SSIs have long been a major cause of failed trades, impacting the financial services sector’s operational efficiency. EquiLend’s commitment to solving this problem for their clients led them to partner with SSImple, an industry leader in SSI management solutions. With this collaboration, EquiLend gains access to an industry-standard SSI repository, enriched with market validations based on Place of Settlement (PSET) and security type.  

One of the key highlights of the EquiLend-SSImple collaboration is the implementation of an Application Programming Interface (API), empowering EquiLend’s clients with seamless automation of SSI data flow. This API ensures efficient communication of SSIs to counterparties and third parties, breaking the cycle of manual SSI management that has persisted in the industry. 

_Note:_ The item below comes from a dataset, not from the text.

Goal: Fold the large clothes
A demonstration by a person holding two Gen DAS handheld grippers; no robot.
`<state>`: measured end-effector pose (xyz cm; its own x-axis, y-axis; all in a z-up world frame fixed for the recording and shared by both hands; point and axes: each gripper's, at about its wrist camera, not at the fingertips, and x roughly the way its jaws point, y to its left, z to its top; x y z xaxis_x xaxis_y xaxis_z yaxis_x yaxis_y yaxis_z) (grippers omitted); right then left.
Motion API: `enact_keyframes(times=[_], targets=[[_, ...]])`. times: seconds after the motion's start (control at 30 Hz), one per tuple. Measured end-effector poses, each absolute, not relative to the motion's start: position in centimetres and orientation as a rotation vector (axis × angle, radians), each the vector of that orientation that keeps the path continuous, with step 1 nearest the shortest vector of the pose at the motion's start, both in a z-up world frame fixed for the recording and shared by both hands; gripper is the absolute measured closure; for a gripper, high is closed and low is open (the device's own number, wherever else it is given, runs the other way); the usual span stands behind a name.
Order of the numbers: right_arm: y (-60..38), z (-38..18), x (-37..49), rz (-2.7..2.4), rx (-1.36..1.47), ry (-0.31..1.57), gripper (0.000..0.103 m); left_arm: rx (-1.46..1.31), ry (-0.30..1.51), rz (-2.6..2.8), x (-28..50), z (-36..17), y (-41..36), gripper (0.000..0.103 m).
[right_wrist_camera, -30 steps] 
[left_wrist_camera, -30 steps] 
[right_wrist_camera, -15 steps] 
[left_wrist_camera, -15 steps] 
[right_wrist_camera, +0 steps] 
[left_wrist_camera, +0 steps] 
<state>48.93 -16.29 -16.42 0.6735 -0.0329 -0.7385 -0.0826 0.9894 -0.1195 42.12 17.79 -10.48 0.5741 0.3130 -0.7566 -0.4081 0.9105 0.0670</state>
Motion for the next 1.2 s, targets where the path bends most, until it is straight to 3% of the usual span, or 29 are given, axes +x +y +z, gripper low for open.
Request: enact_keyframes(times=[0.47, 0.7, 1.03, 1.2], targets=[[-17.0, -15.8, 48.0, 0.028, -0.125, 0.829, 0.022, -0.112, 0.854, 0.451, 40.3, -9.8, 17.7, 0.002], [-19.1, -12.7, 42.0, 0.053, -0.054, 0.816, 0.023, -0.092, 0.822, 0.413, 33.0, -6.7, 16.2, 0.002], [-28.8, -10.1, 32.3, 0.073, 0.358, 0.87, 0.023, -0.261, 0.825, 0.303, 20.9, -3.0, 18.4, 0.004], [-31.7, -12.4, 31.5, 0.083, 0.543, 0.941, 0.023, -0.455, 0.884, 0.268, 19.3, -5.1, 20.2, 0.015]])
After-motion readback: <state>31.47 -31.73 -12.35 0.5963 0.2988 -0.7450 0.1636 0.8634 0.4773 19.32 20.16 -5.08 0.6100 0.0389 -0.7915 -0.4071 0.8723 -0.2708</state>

“Custodians, prime brokers, and other stakeholders can leverage SSImple’s cutting-edge platform to manage SSIs effectively and automate SSI data flow to their buy-side clients,” said William Daws, Associate Director, Post-Trade Solutions at EquiLend. “We believe this collaboration marks a significant step towards reducing trade failures and enhancing overall trade settlement efficiency.”   

“The SSImple-EquiLend partnership brings significant advantages to EquiLend’s clients, providing them with an industry-standard SSI database integrated into EquiLend’s systems” said Bill Meenaghan, SSImple CEO. “Our robust rule engine ensures the accurate addition of SSIs, reducing risk of errors in trade settlement.”  

SSImple’s DLT SaaS platform, built using R3’s Corda, sets it apart as an innovative solution for SSI management. The platform accommodates SSIs for various asset classes, with a focus on securities and cash/FX markets in this case. 

The collaboration between EquiLend and SSImple is poised to deliver immediate benefits to clients, offering access to an industry-standard SSI database and the automation capabilities of the API. In the long term, EquiLend’s clients can expect more accurate SSIs, leading to a significant reduction in failed trades.  

As the partnership progresses, SSImple will develop logical SSI enrichment on a per-transaction basis, ensuring both sides of a transaction use a logical pair of SSIs for correct and seamless settlement. 

“We are excited about the potential of SSImple’s open permissioned approach in solving the industry’s SSI challenges” added William Daws. “This partnership reflects our commitment to future-facing industry solutions.”